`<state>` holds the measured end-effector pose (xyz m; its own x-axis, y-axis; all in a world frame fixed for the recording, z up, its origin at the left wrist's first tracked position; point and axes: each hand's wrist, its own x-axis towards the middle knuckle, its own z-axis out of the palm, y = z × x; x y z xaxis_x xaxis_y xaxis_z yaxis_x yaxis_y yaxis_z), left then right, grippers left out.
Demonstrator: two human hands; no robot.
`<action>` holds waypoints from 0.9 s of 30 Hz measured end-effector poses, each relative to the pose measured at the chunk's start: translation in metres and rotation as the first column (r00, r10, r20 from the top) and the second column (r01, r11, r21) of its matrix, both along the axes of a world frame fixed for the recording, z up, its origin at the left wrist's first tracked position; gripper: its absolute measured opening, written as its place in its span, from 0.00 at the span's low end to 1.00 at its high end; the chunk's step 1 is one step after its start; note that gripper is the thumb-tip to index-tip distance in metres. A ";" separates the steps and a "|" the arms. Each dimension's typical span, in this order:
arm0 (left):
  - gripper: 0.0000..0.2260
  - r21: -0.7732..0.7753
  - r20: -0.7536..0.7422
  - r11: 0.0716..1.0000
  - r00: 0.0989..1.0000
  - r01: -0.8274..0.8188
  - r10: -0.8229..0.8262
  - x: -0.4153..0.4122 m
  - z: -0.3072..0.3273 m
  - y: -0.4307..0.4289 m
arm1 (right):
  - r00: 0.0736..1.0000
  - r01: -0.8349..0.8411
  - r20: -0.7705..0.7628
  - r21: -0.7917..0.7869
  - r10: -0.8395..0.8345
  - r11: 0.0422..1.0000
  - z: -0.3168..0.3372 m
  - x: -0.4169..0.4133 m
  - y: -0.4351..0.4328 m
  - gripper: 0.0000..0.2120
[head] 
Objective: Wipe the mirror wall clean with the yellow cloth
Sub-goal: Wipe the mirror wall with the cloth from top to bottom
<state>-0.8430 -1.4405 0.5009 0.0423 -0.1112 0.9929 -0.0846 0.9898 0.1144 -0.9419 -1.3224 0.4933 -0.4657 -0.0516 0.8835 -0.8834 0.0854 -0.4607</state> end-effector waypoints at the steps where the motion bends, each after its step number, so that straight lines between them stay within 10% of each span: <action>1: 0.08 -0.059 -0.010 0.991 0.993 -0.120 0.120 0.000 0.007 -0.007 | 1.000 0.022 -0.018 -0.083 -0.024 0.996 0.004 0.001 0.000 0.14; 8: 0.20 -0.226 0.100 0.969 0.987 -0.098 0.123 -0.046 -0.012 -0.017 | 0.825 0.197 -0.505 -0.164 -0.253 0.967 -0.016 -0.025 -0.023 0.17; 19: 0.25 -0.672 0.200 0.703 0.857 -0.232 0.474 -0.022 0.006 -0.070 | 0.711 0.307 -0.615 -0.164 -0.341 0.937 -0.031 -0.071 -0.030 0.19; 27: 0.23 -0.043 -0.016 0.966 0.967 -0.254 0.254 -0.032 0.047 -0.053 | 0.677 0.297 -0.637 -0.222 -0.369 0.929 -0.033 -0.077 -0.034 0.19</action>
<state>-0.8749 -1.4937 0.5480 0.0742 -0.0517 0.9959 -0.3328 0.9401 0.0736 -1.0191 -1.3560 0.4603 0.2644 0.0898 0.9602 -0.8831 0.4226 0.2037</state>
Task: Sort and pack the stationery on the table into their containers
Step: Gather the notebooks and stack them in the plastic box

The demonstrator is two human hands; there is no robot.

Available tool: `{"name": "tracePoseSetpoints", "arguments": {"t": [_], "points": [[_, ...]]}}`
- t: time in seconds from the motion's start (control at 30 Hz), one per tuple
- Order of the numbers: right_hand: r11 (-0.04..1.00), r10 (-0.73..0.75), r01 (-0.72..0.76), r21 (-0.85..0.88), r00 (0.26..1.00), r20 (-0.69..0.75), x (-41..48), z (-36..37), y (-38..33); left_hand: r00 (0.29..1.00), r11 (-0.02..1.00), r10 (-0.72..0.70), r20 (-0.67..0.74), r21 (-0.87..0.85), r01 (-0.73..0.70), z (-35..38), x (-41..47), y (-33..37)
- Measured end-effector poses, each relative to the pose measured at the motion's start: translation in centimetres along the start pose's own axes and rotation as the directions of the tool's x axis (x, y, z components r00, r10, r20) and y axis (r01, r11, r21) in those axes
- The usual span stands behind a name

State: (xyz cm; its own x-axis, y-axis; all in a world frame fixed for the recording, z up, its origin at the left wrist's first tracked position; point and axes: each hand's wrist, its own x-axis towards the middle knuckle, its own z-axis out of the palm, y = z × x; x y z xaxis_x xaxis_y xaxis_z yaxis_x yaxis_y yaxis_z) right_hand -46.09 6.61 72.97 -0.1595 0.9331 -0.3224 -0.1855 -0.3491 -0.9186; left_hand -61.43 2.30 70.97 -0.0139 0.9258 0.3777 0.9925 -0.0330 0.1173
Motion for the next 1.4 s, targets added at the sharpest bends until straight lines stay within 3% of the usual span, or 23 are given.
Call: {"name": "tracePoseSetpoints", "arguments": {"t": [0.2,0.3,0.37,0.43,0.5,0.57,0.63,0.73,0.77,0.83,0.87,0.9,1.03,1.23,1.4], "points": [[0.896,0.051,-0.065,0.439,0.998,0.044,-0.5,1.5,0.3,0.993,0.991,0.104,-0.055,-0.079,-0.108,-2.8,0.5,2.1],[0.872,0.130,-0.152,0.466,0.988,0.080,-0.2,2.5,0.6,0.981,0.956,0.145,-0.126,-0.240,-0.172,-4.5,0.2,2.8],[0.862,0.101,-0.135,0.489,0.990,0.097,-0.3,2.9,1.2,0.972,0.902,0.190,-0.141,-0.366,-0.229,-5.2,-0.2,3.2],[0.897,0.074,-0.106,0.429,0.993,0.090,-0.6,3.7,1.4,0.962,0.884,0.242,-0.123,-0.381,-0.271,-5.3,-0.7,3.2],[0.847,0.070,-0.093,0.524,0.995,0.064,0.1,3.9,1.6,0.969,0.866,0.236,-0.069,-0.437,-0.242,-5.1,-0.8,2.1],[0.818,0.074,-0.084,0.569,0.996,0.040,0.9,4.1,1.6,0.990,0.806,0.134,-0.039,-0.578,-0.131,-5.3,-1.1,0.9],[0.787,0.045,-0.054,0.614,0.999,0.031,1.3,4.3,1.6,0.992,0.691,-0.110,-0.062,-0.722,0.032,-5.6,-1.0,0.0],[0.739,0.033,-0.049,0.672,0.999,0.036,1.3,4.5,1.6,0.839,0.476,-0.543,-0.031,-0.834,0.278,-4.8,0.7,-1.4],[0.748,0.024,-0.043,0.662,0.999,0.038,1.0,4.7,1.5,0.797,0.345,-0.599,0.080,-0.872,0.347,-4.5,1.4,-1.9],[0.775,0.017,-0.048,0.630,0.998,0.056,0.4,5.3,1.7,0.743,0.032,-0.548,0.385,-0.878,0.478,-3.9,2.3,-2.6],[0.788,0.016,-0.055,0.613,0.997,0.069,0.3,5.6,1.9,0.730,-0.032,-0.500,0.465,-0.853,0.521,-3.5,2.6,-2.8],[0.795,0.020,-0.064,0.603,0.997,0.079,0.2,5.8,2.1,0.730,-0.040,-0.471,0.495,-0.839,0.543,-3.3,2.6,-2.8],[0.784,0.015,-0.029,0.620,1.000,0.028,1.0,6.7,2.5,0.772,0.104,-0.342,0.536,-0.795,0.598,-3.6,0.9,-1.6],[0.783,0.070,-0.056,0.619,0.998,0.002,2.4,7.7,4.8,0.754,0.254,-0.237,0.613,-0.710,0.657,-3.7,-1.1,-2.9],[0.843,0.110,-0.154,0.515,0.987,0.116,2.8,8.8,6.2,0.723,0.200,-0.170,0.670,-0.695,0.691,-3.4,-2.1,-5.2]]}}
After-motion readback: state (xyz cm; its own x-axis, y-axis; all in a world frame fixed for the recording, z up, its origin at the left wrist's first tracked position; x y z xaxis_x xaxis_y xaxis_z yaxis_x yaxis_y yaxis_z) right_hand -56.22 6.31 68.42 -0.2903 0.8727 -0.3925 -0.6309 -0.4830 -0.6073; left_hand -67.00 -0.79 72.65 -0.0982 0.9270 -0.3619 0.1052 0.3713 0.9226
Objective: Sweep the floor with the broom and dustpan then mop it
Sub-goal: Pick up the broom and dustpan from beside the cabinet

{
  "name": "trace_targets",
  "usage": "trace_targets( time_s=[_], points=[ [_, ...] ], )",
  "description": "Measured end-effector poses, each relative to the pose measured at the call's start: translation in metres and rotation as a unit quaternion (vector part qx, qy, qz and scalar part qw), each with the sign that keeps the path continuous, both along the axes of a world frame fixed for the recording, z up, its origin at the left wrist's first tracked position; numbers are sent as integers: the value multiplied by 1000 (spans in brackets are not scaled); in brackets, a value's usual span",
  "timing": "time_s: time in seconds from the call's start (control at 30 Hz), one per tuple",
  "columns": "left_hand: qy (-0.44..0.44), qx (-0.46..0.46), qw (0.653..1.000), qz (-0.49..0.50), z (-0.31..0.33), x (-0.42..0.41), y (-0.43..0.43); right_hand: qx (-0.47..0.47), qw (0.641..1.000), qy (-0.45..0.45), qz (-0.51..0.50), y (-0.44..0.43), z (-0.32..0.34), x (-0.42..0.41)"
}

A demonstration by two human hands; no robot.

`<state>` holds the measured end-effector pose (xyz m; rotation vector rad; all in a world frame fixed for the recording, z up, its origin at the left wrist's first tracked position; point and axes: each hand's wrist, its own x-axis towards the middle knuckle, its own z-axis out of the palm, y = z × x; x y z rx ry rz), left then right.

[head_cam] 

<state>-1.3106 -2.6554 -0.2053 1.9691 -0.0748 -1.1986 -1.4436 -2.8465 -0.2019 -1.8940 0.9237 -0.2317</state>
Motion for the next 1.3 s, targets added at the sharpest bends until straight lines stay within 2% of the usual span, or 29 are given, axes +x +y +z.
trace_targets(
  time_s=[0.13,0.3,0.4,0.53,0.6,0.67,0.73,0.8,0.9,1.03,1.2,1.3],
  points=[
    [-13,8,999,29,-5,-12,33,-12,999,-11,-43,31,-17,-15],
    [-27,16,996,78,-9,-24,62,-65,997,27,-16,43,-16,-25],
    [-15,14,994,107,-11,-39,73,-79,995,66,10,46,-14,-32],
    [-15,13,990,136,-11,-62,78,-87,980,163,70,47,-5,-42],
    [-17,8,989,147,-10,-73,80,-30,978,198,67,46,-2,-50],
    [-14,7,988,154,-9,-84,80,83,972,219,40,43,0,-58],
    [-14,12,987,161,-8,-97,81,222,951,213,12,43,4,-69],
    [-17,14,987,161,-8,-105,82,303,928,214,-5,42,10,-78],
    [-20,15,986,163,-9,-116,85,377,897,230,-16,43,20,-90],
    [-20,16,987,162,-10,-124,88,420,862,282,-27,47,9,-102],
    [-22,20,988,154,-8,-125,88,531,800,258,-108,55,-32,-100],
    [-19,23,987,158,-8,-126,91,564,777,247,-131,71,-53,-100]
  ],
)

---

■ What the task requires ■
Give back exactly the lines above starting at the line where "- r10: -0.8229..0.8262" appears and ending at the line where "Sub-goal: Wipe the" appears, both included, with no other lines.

■ Expected output ■
  - r10: -0.8229..0.8262
  - x: -0.4153..0.4122 m
  - z: -0.3072..0.3273 m
  - y: -0.4307..0.4289 m
arm1 (right):
  - r00: 0.0736..1.0000
  - r01: -0.8349..0.8411
  - r20: -0.7705..0.7628
  - r21: -0.7917..0.7869
  - r10: -0.8395..0.8345
  - r11: 0.0422..1.0000
  - z: -0.3168..0.3372 m
  - x: -0.4169..0.4133 m
  - y: -0.4351..0.4328 m
  - gripper: 0.0000..0.2120
[head] 
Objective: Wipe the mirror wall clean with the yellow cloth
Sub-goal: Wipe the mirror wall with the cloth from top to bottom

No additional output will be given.